:: DATASET EXTRACT ::
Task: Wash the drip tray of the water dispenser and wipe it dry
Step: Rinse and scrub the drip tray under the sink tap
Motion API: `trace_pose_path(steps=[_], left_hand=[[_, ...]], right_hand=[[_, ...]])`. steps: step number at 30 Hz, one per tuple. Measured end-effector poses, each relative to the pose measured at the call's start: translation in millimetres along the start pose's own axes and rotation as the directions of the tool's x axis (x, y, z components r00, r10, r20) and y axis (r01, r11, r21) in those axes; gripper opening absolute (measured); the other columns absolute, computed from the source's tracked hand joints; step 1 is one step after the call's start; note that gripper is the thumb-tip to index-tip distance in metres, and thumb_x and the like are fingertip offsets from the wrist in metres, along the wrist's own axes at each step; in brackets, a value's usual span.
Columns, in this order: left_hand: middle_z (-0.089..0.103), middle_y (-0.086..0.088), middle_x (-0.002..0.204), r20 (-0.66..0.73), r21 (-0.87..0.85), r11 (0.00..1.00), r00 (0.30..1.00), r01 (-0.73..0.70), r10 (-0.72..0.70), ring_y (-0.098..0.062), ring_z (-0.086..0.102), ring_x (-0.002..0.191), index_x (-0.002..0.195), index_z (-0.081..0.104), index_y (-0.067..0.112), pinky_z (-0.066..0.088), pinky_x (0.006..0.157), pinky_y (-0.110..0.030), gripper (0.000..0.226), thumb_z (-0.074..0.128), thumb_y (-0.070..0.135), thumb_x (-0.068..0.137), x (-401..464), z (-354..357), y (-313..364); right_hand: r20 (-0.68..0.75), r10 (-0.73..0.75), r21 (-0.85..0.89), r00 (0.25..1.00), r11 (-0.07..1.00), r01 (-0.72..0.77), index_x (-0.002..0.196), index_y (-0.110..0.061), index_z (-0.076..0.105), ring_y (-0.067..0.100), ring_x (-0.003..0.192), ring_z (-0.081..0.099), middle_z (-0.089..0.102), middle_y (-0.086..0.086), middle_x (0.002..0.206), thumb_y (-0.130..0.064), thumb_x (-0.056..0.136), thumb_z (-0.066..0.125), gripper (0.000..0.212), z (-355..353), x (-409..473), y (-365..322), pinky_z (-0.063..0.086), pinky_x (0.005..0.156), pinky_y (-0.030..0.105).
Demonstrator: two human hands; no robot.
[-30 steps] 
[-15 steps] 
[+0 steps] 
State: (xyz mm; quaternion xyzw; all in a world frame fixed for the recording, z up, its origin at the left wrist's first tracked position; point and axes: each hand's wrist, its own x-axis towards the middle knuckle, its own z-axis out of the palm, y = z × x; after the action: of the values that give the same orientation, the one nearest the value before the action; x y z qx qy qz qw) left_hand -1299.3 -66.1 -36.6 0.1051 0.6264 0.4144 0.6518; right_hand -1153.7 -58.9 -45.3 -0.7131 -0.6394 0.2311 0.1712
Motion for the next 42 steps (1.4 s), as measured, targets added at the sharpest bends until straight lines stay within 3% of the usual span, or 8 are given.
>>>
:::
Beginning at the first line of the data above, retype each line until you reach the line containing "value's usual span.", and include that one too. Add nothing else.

ANSWER FOR THIS EXERCISE -
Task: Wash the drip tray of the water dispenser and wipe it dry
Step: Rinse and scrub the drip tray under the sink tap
Motion API: `trace_pose_path(steps=[_], left_hand=[[_, ...]], right_hand=[[_, ...]])`. steps: step number at 30 Hz, one per tuple. Measured end-effector poses, each relative to the pose measured at the call's start: translation in millimetres along the start pose's own axes and rotation as the directions of the tool's x axis (x, y, z components r00, r10, r20) and y axis (r01, r11, r21) in those axes; gripper opening absolute (measured); the other columns absolute, computed from the source's tracked hand joints; step 1 is one step after the call's start; note that gripper is the thumb-tip to index-tip distance in metres, and thumb_x and the like are fingertip offsets from the wrist in metres, along the wrist's own axes at each step; in brackets, a value's usual span.

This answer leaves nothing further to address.